Analysis results after training
Let’s quickly take a look at each of these as they are crucial in helping citizen data scientists/analysts understand their model & features.
This view presents Permutation importance, i.e. how much the model performance depends on a feature, and SHAP importance, i.e. how each feature contributes to the predicted outcome.
Permutation importance can be beneficial in refining our model by dropping some of the less important features. In our case, we see that there are a lot of features(left image) that are not important, so will drop them later and refine our model to see if it improves performance.
Similarly, SHAP importance can help us understand the most important features. We know now that ‘texture_worst’, ‘radius_worst’, ‘concavity_mean’, etc. are some of the most important features that impact the decisions.
This view lets us know how each features are correlated to each other in 2 forms — correlation matrix & target correlations.
Fit shows how well Qlik AutoML performed in comparison to the historical data. In our case, looks like the model did pretty well with the predictions.
The final view lets a way to evaluate our model. In a classification problem, typically this can be done by analyzing a ROC curve and Confusion matrix. Qlik AutoML also presents the same plots.
For our Logistic Regression model, the ROC curve looks like below. Classifiers that give curves closer to the top-left corner indicate better performance and we know that our model does great from this.
Next, let’s look at the Confusion matrix.

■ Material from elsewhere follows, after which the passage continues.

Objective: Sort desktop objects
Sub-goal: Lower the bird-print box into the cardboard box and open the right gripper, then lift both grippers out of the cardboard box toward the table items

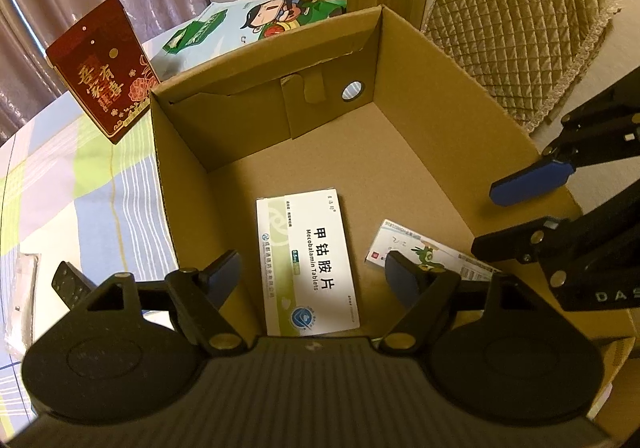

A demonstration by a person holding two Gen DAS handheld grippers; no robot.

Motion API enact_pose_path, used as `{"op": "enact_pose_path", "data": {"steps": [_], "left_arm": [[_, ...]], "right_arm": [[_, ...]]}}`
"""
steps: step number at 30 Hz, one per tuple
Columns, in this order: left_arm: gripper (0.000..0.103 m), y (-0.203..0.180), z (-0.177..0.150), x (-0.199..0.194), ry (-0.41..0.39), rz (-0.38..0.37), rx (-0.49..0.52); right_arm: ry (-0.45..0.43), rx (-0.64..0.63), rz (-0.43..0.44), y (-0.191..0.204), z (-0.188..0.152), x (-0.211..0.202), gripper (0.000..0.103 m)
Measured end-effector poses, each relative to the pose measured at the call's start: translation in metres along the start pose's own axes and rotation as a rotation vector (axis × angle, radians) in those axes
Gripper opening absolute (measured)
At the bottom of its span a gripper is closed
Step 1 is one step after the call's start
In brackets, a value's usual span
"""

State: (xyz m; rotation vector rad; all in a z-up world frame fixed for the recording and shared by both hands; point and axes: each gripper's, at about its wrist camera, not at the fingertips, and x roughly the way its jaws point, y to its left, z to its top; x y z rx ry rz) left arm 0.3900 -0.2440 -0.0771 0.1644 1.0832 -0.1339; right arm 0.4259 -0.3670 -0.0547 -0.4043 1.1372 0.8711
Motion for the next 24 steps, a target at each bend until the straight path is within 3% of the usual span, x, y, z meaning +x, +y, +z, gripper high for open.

For our use case, i.e. classifying diagnosis of cancer cells, it is imperative to know the false negatives (i.e. where the predictions incorrectly indicate the absence of a condition when it is actually present). We can see that 3 of them are FN.

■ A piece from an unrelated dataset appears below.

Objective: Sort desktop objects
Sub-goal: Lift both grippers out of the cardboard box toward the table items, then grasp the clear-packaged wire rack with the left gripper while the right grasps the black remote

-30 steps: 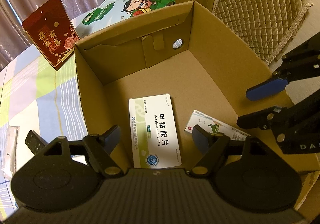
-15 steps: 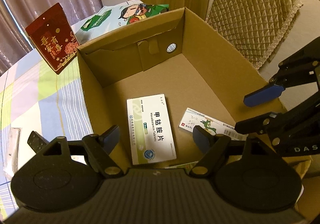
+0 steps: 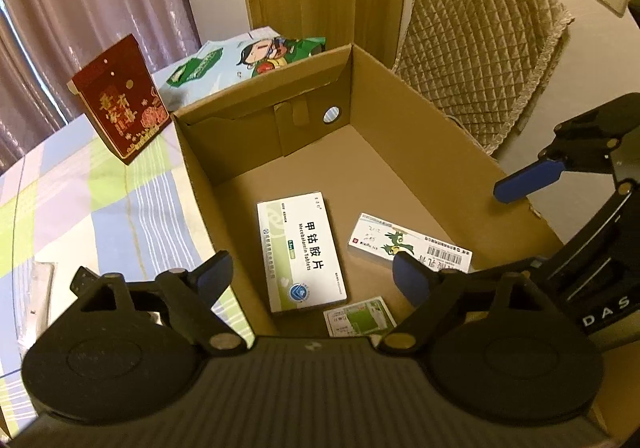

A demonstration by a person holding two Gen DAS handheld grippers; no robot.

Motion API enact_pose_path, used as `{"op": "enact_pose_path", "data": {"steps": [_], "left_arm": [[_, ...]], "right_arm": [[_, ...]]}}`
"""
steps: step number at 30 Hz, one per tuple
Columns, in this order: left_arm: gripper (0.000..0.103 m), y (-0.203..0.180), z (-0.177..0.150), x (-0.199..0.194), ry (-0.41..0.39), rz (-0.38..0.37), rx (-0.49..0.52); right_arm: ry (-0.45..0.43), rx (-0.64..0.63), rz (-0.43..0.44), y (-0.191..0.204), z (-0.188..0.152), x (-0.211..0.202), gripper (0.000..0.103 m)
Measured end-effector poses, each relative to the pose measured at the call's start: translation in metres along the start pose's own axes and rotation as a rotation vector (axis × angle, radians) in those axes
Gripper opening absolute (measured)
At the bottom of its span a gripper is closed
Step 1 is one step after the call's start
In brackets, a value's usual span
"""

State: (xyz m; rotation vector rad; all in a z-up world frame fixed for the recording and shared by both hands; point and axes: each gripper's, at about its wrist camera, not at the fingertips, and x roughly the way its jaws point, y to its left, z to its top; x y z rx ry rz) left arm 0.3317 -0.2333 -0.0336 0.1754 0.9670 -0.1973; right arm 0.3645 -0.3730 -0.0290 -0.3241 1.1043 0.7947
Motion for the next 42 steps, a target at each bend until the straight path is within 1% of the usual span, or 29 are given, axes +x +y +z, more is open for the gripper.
{"op": "enact_pose_path", "data": {"steps": [2, 9, 12, 16, 20, 26, 30, 33, 39, 42], "left_arm": [[0.089, 0.002, -0.003, -0.008, -0.012, -0.006, 0.0], [0.09, 0.011, -0.011, -0.035, -0.06, -0.016, -0.006], [0.093, 0.018, -0.015, -0.046, -0.08, -0.019, -0.012], [0.093, 0.025, -0.022, -0.059, -0.098, -0.024, -0.006], [0.094, 0.035, -0.035, -0.074, -0.114, -0.04, -0.014], [0.096, 0.064, -0.064, -0.099, -0.136, -0.056, -0.035], [0.096, 0.092, -0.094, -0.105, -0.114, -0.039, -0.073], [0.096, 0.119, -0.122, -0.106, -0.078, -0.016, -0.111], [0.096, 0.17, -0.182, -0.103, 0.006, 0.055, -0.181], [0.095, 0.189, -0.205, -0.099, 0.039, 0.078, -0.203]], "right_arm": [[-0.006, 0.008, -0.002, 0.004, -0.002, -0.003, 0.08], [-0.05, 0.05, -0.01, 0.018, -0.004, -0.015, 0.08], [-0.067, 0.075, -0.013, 0.024, -0.006, -0.019, 0.08], [-0.088, 0.115, -0.023, 0.031, -0.009, -0.025, 0.08], [-0.131, 0.168, -0.027, 0.042, -0.012, -0.031, 0.08], [-0.185, 0.259, -0.01, 0.061, -0.016, -0.032, 0.08], [-0.215, 0.315, -0.002, 0.072, -0.018, -0.029, 0.08], [-0.235, 0.346, 0.008, 0.081, -0.016, -0.026, 0.08], [-0.25, 0.365, 0.025, 0.103, -0.008, -0.013, 0.08], [-0.246, 0.354, 0.039, 0.118, -0.002, -0.004, 0.08]]}}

If you would like to explore all the models used in the training pipeline, the Model Metrics screen presents all the details. You can also understand the hyperparameters used in a specific model by clicking on a specific model. Here is an example from our Logistic Regression model.

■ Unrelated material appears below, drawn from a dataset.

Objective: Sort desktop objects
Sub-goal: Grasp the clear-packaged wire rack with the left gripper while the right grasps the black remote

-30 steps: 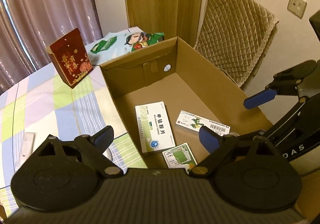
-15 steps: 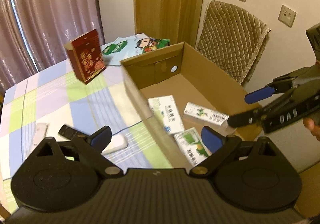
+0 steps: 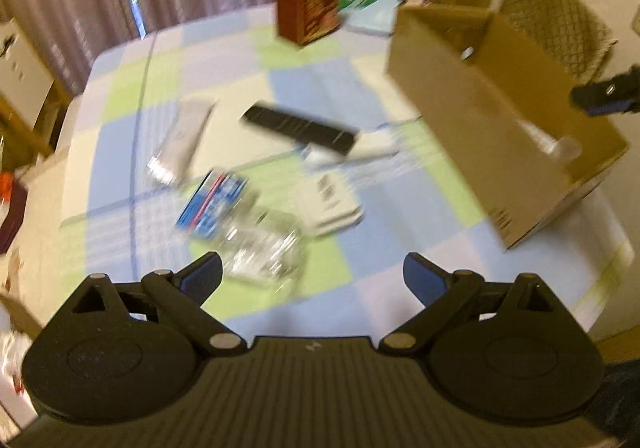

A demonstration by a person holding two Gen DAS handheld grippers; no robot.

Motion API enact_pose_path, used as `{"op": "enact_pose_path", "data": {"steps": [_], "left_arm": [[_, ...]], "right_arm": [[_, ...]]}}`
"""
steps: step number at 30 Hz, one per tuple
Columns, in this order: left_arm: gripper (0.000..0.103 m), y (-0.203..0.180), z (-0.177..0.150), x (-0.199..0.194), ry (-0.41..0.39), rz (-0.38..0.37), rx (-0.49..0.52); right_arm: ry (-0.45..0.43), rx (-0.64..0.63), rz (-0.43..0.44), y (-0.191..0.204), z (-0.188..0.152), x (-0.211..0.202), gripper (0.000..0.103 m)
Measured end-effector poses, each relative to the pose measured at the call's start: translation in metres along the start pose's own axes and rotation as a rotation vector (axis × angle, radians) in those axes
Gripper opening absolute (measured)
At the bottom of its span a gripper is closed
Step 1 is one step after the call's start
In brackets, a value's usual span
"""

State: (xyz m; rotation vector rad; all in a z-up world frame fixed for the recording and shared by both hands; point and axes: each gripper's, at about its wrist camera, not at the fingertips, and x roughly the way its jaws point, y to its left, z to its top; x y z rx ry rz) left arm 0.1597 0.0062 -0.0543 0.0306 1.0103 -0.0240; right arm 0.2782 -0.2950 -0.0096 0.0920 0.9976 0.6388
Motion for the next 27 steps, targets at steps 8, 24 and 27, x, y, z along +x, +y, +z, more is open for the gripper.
{"op": "enact_pose_path", "data": {"steps": [8, 24, 27], "left_arm": [[0.096, 0.014, -0.018, 0.029, -0.02, 0.065, 0.096], [0.094, -0.004, -0.001, 0.117, -0.027, 0.165, 0.303], [0.083, -0.005, -0.002, 0.125, -0.024, 0.188, 0.319]], "right_arm": [[0.011, -0.023, 0.0, 0.026, -0.002, 0.021, 0.08], [0.053, -0.094, -0.02, 0.036, 0.02, 0.052, 0.08], [0.069, -0.162, -0.01, 0.046, 0.032, 0.066, 0.08]]}}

Now, let’s use this analysis and predict on unknown test data(not used in training the model) to see how it performs.
The Create Predictions section allows us to load a test dataset and predict.
Here’s our Prediction analysis.
Analysis after prediction on test data
One of the interesting views in this analysis is the Scenarios where you can modify(increase/decrease) your features and see how it impacts the predictions. Let’s try something in our use case — we will increase the ‘texture_worst’ value and see how the results look.
Qlik AutoML presents a nice visual comparison in the form of grouped bar charts to understand how this scenario change has changed the predictions. Looks like an increase in the ‘texture_worst’ feature leads to more ‘Malignant’ patients.
Once we are satisfied with both training and test analysis, the AutoML system allows us to easily deploy and make a production version of the model via an API(Prediction API) for inferences. You can now integrate this into any workflow or framework that allows you to make HTTPS POST Requests.
This brings us to the end of this introductory blog on Qlik AutoML. My personal experience using the system has been seamless. Here are some key takeaways:
easy-to-use interface (native Qlik Sense experience)
quickly train, evaluate & deploy ML models with minimal adjustments
no-code machine learning
seamless integration with frameworks using Prediction API
In the next blog, we will deep dive into how to build, deploy and evaluate a Machine Learning model using Qlik AutoML and consume it in Qlik Sense to take advantage of augmented analytics.